You can go with fuses at the base as long as you use a fuse and holder listed for branch circuit protection not just 'supplemental protection' 

A better design uses large conductors for voltage drop but you still use a 20 or 30 amp breaker at the source so 12 or 10 up the pole would be fine.


----------



## Cletis (Aug 20, 2010)

*oppose*

Yes, you could use a fuse but who does that? I contend this part of the code. You already have the 50 or whatever for short circuit protection, the fixture will not use more than the load it needs typically under 20 amp anyhow of fixture wire. Even if somehow it did exceed a bit it's not going to start melting the wire til 30 amps or so. EVen if the wire melts it will just burn in half or short the ocpd 50. And it's almost always in a metal enclosure. So, I think there needs to be some sort of exemption on the length of whips of fixture heads thats all. Now, the grounding of the metal pole is waaaay more important than the 12 gauge wire off a 2 pole 50 imo


----------



## BBQ (Nov 16, 2010)

Cletis said:


> Yes, you could use a fuse but who does that?


Lots of people.




> I contend this part of the code. You already have the 50 or whatever for short circuit protection, the fixture will not use more than the load it needs typically under 20 amp anyhow of fixture wire.
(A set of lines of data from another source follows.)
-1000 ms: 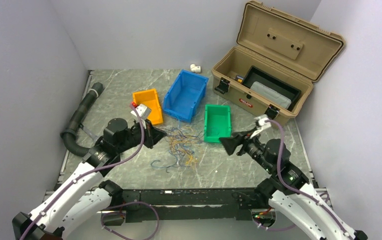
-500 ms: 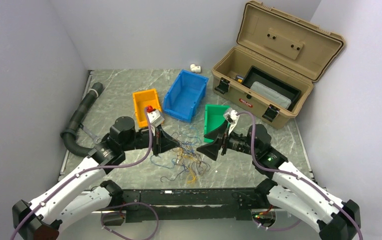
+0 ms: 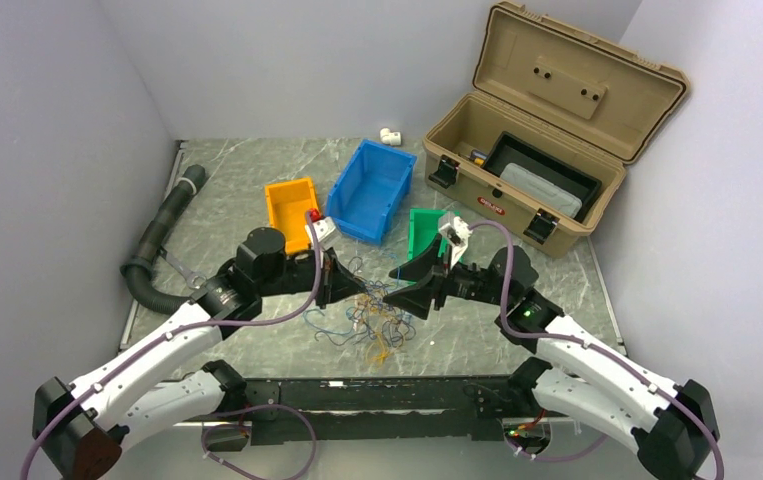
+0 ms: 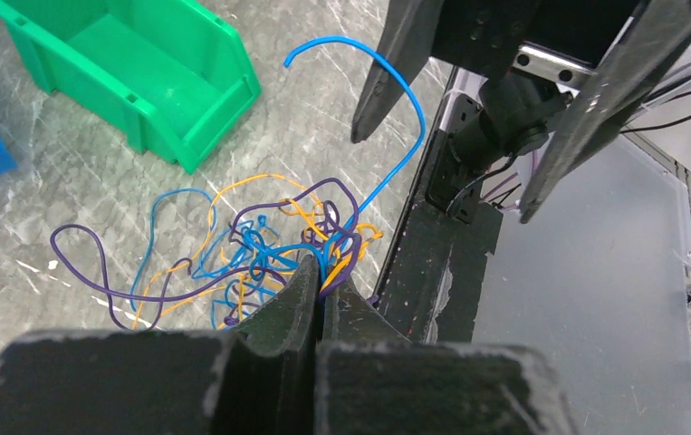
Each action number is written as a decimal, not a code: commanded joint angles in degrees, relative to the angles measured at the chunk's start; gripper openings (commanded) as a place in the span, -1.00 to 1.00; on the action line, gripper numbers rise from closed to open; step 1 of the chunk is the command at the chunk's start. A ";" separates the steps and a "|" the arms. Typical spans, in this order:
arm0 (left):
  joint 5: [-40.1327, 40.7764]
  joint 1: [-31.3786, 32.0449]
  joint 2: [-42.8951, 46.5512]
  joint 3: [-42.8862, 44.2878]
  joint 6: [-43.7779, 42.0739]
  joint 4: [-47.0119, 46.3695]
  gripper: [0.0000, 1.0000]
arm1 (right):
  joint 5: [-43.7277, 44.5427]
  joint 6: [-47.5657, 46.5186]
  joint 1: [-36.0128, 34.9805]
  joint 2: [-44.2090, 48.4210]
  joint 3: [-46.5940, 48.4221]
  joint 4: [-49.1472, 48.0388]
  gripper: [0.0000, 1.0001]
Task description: Untangle the cables
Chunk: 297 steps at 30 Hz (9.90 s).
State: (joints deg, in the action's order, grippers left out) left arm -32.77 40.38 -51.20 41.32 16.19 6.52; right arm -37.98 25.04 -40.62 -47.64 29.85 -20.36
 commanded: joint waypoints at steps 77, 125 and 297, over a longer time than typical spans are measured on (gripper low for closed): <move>44.71 10.27 0.31 -1.31 5.32 2.86 0.14 | 48.61 -15.05 -0.23 -0.74 46.45 32.35 -1.00; 34.11 8.05 -9.76 13.28 1.23 11.73 -0.01 | 11.33 -7.85 -7.42 -13.93 22.83 16.14 -1.00; 25.63 -3.68 -5.90 -11.11 13.10 0.47 -1.00 | 49.03 -8.65 -11.86 6.97 15.10 40.35 -0.72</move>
State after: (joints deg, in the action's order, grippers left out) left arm -7.64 39.05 -61.01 30.72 29.76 5.52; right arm 7.77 17.80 -52.38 -41.10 43.20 16.03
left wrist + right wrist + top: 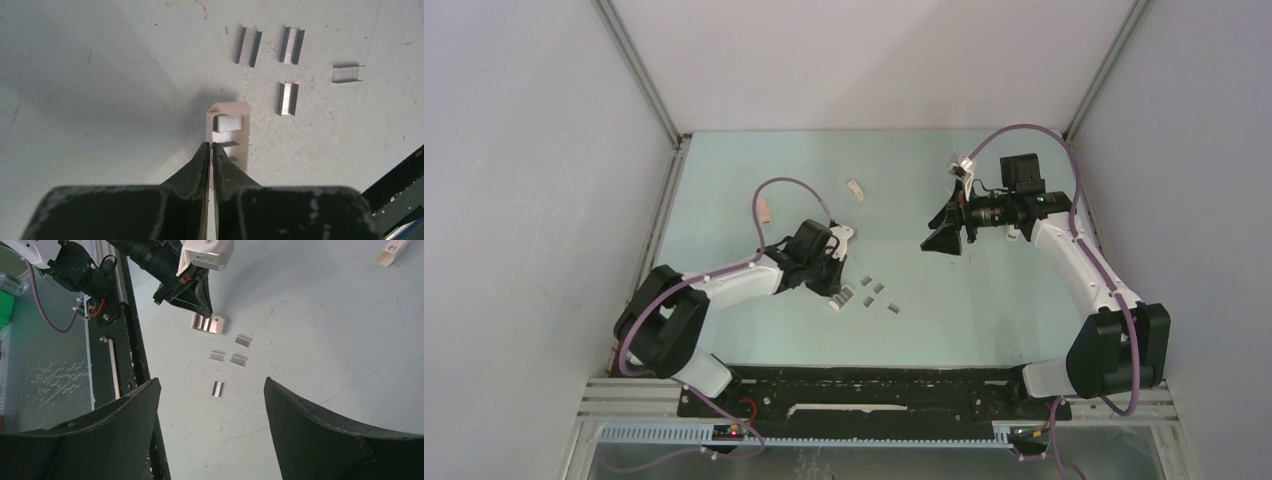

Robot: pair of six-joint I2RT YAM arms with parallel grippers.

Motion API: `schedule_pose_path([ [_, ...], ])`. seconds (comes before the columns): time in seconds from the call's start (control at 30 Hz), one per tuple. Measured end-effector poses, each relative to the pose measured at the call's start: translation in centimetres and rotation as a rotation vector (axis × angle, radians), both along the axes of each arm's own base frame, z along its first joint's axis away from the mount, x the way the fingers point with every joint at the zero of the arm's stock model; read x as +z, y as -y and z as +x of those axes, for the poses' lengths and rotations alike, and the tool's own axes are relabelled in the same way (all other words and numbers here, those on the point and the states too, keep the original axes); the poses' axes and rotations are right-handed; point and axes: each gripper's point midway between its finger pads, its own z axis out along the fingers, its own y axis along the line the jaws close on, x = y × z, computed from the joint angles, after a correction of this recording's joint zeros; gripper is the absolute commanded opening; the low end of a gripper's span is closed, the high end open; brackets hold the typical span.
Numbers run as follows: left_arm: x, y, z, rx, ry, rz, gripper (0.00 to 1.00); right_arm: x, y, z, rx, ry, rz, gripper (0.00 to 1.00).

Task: Unload the staples from the stapler
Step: Move the staple box to the center of the board, then pick up the staple from the center of the board.

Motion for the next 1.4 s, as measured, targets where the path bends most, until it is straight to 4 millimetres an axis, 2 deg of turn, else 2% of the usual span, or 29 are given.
schedule_pose_path([
  [0.13,-0.4,0.2,0.1,-0.029,-0.021,0.034,0.2,0.0,0.0,0.0,0.0,0.0,0.0,0.85],
  [0.27,-0.8,0.0,-0.2,-0.034,-0.051,0.062,0.23,0.0,0.0,0.0,0.0,0.0,0.0,0.85],
  [0.4,0.1,-0.3,0.0,-0.021,-0.025,0.064,0.24,0.0,0.0,0.0,0.001,0.001,0.0,0.85],
  [0.5,3.2,-0.4,0.7,0.002,0.075,0.019,0.33,0.0,0.0,0.0,0.002,0.002,-0.001,0.85],
  [0.57,6.2,-0.7,1.1,0.032,0.188,-0.045,0.39,0.0,-0.1,-0.1,0.005,0.004,-0.002,0.85],
  [0.67,10.2,-2.0,1.1,0.105,0.363,-0.148,0.58,-0.2,-0.3,-0.3,0.018,0.01,-0.014,0.85],
  [0.7,10.9,-2.5,1.0,0.13,0.407,-0.18,0.66,-0.3,-0.5,-0.5,0.026,0.015,-0.02,0.85],
  [0.73,11.4,-3.0,0.8,0.162,0.447,-0.217,0.69,-0.5,-0.7,-0.7,0.035,0.022,-0.027,0.85],
  [0.8,10.9,-4.1,-0.1,0.227,0.481,-0.279,0.64,-0.9,-1.3,-1.4,0.061,0.042,-0.044,0.85],
  [0.83,10.4,-4.6,-0.5,0.257,0.48,-0.302,0.57,-1.2,-1.6,-1.9,0.076,0.05,-0.054,0.85],
  [0.93,8.1,-5.8,-1.8,0.369,0.434,-0.368,0.26,-1.8,-2.5,-3.6,0.124,0.081,-0.079,0.85],
  [0.97,7.6,-6.0,-2.0,0.398,0.414,-0.385,0.18,-1.8,-2.8,-3.9,0.136,0.091,-0.085,0.85],
  [1.0,7.0,-6.2,-2.3,0.431,0.389,-0.408,0.15,-1.8,-2.9,-4.1,0.146,0.103,-0.088,0.85],
  [1.2,4.0,-5.9,-3.6,0.553,0.223,-0.497,0.04,-1.8,-2.9,-3.9,0.143,0.136,-0.105,0.85],
  [1.4,1.1,-4.9,-4.5,0.573,0.08,-0.466,0.03,-1.8,-2.8,-3.7,0.142,0.144,-0.109,0.85],
])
You could use the same reasoning for almost any lighting circuit.

But the fact remains it is against code.


----------



## Cletis (Aug 20, 2010)

*poles*

Of all the lighting poles I worked on (100's) I have never seen a fuse. It's the grounding I worry about. I've shown up at jobs and the poles were 120V to the metal and never tripped breaker due to no ground. Now, that's real bad


----------



## user4818 (Jan 15, 2009)

BBQ said:


> Lots of people.
> 
> 
> 
> ...


Don't feed the troll.


----------



## BBQ (Nov 16, 2010)

Cletis said:


> Of all the lighting poles I worked on (100's) I have never seen a fuse. It's the grounding I worry about. I've shown up at jobs and the poles were 120V to the metal and never tripped breaker due to no ground. Now, that's real bad


:sleep1:


----------



## Bbsound (Dec 16, 2011)

BBQ said:


> Lots of people.
> 
> 
> 
> ...


what if the pole is only 25' tall?? :whistling2:


----------



## BBQ (Nov 16, 2010)

Bbsound said:


> what if the pole is only 25' tall?? :whistling2:


See post 7.


----------



## Bbsound (Dec 16, 2011)

BBQ said:


> See post 7.


I was making a joke about the 25' tap.

But, for 402.3, I don't consider a lighting pole as a fixture so I don't think that applies to the pole wiring.


----------



## erics37 (May 7, 2009)

I see fuseholders in poles all the time, and I install them too. Helps keep the whole circuit from shutting off if one fixture faults out. I've also seen some new LED poles with little surge protectors in the base too.


----------



## BBQ (Nov 16, 2010)

Bbsound said:


> But, for 402.3, I don't consider a lighting pole as a fixture so I don't think that applies to the pole wiring.


I don't think 'fixture wire' has to remain in the fixture.



> *402.7 Number of Conductors in Conduit or Tubing.* The
> number of fixture wires permitted in a single conduit or
> tubing shall not exceed the percentage fill specified in Table
> 1, Chapter 9.


Consider the fixture whips that can be supplied with lay ins.


----------



## NolaTigaBait (Oct 19, 2008)

What cleared it up to me is that "you could use the same reasoning for almost any lighting ciruit"...it make s sense now that you look at it like that...


----------



## denny3992 (Jul 12, 2010)

erics37 said:


> I see fuseholders in poles all the time, and I install them too. Helps keep the whole circuit from shutting off if one fixture faults out. I've also seen some new LED poles with little surge protectors in the base too.


all maint electricians thank you! fuses in poles are the only way to go!


----------